- _Try it_:
Up to and including the line that contains "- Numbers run", repeat each line of the data exactly, starting from the first.

--------

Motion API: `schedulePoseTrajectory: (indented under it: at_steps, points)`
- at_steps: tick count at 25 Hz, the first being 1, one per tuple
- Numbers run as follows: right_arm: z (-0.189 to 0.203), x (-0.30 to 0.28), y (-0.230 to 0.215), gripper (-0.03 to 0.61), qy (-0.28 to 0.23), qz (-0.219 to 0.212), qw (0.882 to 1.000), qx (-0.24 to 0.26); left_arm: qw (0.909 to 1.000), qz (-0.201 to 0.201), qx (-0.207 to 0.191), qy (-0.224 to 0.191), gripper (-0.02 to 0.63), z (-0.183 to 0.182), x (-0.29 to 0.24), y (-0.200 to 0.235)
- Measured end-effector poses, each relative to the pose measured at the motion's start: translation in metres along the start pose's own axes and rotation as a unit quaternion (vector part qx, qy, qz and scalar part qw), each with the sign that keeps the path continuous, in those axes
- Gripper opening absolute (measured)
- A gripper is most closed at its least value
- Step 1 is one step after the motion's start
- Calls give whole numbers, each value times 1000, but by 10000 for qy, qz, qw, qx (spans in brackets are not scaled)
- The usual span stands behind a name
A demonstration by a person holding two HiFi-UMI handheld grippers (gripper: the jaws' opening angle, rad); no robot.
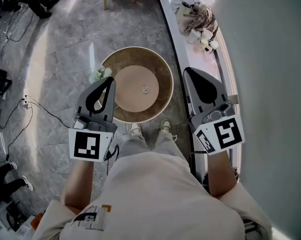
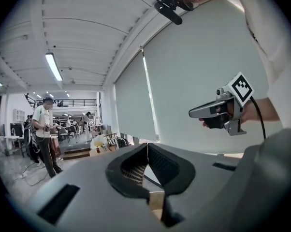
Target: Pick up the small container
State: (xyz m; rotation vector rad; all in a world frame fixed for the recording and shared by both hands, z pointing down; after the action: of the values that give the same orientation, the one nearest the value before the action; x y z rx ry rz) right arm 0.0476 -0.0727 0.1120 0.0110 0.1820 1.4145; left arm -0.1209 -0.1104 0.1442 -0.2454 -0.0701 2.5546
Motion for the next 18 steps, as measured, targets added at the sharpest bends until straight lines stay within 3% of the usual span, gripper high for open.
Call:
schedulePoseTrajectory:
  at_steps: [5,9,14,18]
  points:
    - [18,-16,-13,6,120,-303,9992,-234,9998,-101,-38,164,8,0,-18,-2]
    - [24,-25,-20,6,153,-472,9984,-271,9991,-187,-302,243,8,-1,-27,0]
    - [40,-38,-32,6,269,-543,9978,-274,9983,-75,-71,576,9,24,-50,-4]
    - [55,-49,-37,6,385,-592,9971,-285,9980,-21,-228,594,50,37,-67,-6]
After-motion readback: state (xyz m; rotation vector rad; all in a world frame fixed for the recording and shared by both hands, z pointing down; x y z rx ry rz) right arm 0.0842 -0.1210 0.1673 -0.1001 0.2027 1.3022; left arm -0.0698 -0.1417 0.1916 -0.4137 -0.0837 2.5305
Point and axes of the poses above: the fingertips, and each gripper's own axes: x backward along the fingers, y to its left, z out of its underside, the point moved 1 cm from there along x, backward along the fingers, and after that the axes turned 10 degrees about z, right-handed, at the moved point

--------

- _Solved exercise_:
Motion API: `schedulePoseTrajectory: (indented under it: at_steps, points)`
- at_steps: tick count at 25 Hz, the first being 1, one per tuple
- Numbers run as follows: right_arm: z (-0.189 to 0.203), x (-0.30 to 0.28), y (-0.230 to 0.215), gripper (-0.03 to 0.61), qy (-0.28 to 0.23), qz (-0.219 to 0.212), qw (0.882 to 1.000), qx (-0.24 to 0.26); left_arm: qw (0.909 to 1.000), qz (-0.201 to 0.201), qx (-0.207 to 0.191), qy (-0.224 to 0.191), gripper (-0.02 to 0.63), z (-0.183 to 0.182), x (-0.29 to 0.24), y (-0.200 to 0.235)

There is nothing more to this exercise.